In this tutorial, you’ll learn the difference between CSS margins and padding and how these properties affect the space between elements on a web page. We’ll also discuss margin collapsing, the effect of using different units while creating responsive websites, and conclude with some layout tricks you can do with CSS margins and padding.

Table of Contents

Understanding the CSS Box Model

Elements in CSS are represented as a rectangular box. The size of this rectangular box is determined by the element’s:

  • content
  • padding
  • border
  • margin

The content area of an element lies in the middle of the element. The padding surrounds the element’s content. The borders surround the padding. The margin of the element is its external layer: that is, it lies outside the element.

The following diagram should make the arrangement clearer.

Visual representation of CSS margins, padding, border and content

Understanding CSS Box Sizing

Box sizing is one of the first things to trip up CSS beginners. It’s common to see two elements sitting side by side, and it’s natural to expect that, if they both have a width of 50%, they should be able to fit within their container. But it’s confusing when they don’t.

By default, if we set a width on an element and then add padding and/or borders left or right, the overall width of the element grows. That is, any padding or border is added to the overall width of the element. So if our width: 50% elements also have left/right padding and/or border, they are wider than 50%.

The W3C box model defaults to as setting of box-sizing: content-box. This means that padding and borders are added to the width and height we’ve set for an element. Generally speaking, this default makes page layout quite difficult, as we have to think about more than just the width we set for elements.

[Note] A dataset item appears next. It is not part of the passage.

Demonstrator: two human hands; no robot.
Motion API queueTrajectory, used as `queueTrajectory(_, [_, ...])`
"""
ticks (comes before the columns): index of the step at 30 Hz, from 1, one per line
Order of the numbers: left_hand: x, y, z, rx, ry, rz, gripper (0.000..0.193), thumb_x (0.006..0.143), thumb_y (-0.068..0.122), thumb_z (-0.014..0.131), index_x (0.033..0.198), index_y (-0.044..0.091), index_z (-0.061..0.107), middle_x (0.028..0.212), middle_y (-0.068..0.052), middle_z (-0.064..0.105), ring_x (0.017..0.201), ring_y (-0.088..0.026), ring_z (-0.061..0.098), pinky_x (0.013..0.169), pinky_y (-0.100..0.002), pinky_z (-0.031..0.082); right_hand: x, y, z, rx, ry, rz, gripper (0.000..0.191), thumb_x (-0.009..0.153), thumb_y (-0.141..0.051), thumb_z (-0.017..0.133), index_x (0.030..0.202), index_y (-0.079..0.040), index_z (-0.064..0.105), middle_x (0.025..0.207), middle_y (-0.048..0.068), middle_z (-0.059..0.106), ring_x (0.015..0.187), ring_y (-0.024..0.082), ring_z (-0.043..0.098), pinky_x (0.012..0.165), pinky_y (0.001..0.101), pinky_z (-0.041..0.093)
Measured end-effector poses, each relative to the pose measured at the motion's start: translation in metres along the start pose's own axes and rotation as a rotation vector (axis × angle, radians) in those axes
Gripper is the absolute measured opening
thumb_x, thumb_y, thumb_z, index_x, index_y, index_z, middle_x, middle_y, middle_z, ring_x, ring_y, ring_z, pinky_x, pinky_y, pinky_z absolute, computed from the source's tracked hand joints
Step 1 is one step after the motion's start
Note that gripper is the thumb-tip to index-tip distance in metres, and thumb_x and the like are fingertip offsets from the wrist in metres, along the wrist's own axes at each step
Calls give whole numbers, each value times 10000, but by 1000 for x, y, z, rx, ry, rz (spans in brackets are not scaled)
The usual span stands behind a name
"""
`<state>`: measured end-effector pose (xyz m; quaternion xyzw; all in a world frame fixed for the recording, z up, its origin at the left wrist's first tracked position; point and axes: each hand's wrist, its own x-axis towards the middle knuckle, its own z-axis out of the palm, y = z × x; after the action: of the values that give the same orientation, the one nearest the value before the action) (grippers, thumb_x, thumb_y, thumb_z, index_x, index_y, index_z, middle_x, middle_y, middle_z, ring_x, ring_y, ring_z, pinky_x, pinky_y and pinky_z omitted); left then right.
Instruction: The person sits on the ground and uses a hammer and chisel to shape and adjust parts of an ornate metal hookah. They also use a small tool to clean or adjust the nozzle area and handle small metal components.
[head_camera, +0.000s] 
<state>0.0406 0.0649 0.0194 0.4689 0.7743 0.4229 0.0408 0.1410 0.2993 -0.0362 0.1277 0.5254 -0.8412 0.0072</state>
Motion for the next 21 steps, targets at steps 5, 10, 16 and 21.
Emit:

It’s often much more convenient to set a width on an element and know that any padding and border we set on the element will be included in that width measurement. To ensure this is the case, we can set our boxes to box-sizing: border-box. That way, we don’t have to worry about our elements getting too big for their layout.

It’s not uncommon to see CSS resets applying border-box to all elements:

html {
  box-sizing: border-box;
}
*, *:before, *:after {
  box-sizing: inherit;
}

Note: there are simpler resets than this, but this one makes it easier to change your mind if you do want an element to have a different box sizing.

You can read more about box sizing on MDN or in the box-sizing specification.

If you learn best by doing, try experimenting with this fun interactive demo by Guy Routledge.

How to Set Padding in CSS

We can control the padding applied to the four sides of an element using the padding-top, padding-right, padding-bottom and padding-left properties. We can also specify the padding using the shorthand padding property.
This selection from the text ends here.